EXERCISE REQUIREMENTS: Read through the records below and copy each line that uses the word "corner".

DATA SHOWN:
+++++
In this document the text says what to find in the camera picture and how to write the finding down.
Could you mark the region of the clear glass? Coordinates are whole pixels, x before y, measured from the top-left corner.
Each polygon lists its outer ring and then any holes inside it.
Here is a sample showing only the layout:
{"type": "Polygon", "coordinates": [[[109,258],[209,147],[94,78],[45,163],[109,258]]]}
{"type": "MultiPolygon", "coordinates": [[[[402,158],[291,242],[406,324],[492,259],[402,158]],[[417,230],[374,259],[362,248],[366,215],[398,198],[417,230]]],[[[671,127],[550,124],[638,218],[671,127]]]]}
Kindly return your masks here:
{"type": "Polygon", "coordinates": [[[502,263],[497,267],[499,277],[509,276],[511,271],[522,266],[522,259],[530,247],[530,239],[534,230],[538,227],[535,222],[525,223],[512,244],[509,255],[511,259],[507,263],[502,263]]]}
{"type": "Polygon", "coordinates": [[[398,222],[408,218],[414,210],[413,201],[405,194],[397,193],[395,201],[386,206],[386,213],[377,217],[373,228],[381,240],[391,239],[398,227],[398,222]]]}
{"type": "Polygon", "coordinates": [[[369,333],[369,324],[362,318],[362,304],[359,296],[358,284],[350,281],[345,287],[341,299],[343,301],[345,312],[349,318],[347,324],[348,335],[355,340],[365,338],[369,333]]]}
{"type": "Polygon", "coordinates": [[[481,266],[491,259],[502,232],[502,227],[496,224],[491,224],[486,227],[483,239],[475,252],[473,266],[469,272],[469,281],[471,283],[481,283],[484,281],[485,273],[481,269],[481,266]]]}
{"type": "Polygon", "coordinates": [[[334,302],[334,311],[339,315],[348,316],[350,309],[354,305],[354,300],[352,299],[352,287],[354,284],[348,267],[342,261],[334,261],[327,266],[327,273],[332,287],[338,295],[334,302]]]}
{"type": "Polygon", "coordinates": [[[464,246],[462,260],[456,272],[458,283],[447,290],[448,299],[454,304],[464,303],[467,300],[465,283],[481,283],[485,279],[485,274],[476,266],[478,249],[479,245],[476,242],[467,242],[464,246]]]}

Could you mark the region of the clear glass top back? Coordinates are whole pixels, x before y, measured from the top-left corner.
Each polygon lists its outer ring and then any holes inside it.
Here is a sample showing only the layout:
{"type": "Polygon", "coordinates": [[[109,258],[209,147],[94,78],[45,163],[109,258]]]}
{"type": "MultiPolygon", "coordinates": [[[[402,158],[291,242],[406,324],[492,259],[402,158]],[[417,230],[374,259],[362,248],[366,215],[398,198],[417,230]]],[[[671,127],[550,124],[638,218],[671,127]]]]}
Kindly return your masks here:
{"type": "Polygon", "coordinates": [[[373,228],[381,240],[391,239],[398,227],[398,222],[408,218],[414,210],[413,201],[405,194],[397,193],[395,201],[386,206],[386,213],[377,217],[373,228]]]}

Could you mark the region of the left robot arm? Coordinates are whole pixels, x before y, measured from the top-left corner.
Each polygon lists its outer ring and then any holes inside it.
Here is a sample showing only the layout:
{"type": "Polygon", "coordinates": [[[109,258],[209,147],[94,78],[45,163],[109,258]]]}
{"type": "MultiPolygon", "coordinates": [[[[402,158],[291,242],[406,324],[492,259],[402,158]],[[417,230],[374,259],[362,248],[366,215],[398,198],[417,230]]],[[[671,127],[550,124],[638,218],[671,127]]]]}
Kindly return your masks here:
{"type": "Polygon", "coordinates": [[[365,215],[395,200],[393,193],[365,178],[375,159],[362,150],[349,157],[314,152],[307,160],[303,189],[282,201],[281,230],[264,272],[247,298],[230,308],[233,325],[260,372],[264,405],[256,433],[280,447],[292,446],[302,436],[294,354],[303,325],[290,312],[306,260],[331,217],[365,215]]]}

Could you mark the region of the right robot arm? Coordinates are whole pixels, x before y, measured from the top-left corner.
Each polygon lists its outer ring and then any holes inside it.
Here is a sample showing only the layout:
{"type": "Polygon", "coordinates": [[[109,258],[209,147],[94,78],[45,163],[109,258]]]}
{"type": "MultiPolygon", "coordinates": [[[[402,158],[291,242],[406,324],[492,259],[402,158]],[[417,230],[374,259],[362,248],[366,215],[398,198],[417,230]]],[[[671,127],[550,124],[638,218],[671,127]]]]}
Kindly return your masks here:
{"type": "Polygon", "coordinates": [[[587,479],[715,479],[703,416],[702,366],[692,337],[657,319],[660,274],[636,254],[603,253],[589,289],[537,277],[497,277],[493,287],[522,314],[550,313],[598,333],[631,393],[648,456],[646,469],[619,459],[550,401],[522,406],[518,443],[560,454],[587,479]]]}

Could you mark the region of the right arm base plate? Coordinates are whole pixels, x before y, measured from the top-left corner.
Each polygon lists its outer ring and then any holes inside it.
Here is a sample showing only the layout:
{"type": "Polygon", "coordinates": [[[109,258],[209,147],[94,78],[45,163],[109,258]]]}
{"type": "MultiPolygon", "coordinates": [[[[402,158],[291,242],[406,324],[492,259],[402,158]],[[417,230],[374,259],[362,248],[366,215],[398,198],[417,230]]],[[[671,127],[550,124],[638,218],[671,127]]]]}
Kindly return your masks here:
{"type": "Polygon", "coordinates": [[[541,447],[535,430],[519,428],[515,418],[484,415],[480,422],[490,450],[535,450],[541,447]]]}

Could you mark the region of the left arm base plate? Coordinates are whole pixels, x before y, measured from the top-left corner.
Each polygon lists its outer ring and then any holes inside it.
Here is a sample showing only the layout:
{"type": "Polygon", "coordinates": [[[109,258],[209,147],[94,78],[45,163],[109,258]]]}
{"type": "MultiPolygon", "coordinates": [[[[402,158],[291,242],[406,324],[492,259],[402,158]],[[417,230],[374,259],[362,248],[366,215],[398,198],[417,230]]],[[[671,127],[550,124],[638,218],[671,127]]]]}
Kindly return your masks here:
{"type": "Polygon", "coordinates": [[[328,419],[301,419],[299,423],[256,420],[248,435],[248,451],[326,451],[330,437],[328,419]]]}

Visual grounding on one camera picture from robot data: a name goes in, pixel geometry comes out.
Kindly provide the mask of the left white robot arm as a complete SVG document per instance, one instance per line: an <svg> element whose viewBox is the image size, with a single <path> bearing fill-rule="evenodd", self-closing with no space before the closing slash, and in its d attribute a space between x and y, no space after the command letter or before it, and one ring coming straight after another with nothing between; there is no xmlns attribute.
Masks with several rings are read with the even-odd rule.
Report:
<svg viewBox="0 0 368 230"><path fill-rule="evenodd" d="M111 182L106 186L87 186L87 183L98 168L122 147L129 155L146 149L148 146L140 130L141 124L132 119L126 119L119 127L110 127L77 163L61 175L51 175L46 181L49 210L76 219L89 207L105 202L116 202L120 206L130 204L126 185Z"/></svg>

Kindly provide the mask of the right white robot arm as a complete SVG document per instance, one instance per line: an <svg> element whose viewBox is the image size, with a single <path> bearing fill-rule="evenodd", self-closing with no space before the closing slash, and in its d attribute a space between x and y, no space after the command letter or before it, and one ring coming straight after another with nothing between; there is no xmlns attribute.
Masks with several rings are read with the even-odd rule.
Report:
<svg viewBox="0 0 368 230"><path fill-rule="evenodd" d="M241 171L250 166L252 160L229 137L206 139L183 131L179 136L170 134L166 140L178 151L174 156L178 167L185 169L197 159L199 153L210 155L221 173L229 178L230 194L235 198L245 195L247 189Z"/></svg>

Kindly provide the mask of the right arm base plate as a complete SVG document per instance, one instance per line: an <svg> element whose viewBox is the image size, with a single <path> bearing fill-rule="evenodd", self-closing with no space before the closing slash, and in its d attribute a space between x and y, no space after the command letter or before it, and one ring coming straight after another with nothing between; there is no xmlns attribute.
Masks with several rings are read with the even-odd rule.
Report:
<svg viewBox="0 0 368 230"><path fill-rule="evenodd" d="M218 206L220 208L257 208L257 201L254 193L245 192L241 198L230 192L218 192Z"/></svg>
+++++
ANSWER SECTION:
Could you mark the region of the clear glass? Coordinates are whole pixels, x before y, measured from the top-left corner.
Could you mark the region of the clear glass top back? Coordinates are whole pixels, x before y, measured from the top-left corner.
Could you mark the region of the left robot arm? Coordinates are whole pixels, x before y, measured from the top-left corner.
Could you mark the region of the right robot arm? Coordinates are whole pixels, x before y, measured from the top-left corner.
Could you mark the region of the right arm base plate? Coordinates are whole pixels, x before y, measured from the top-left corner.
Could you mark the region of the left arm base plate? Coordinates are whole pixels, x before y, measured from the top-left corner.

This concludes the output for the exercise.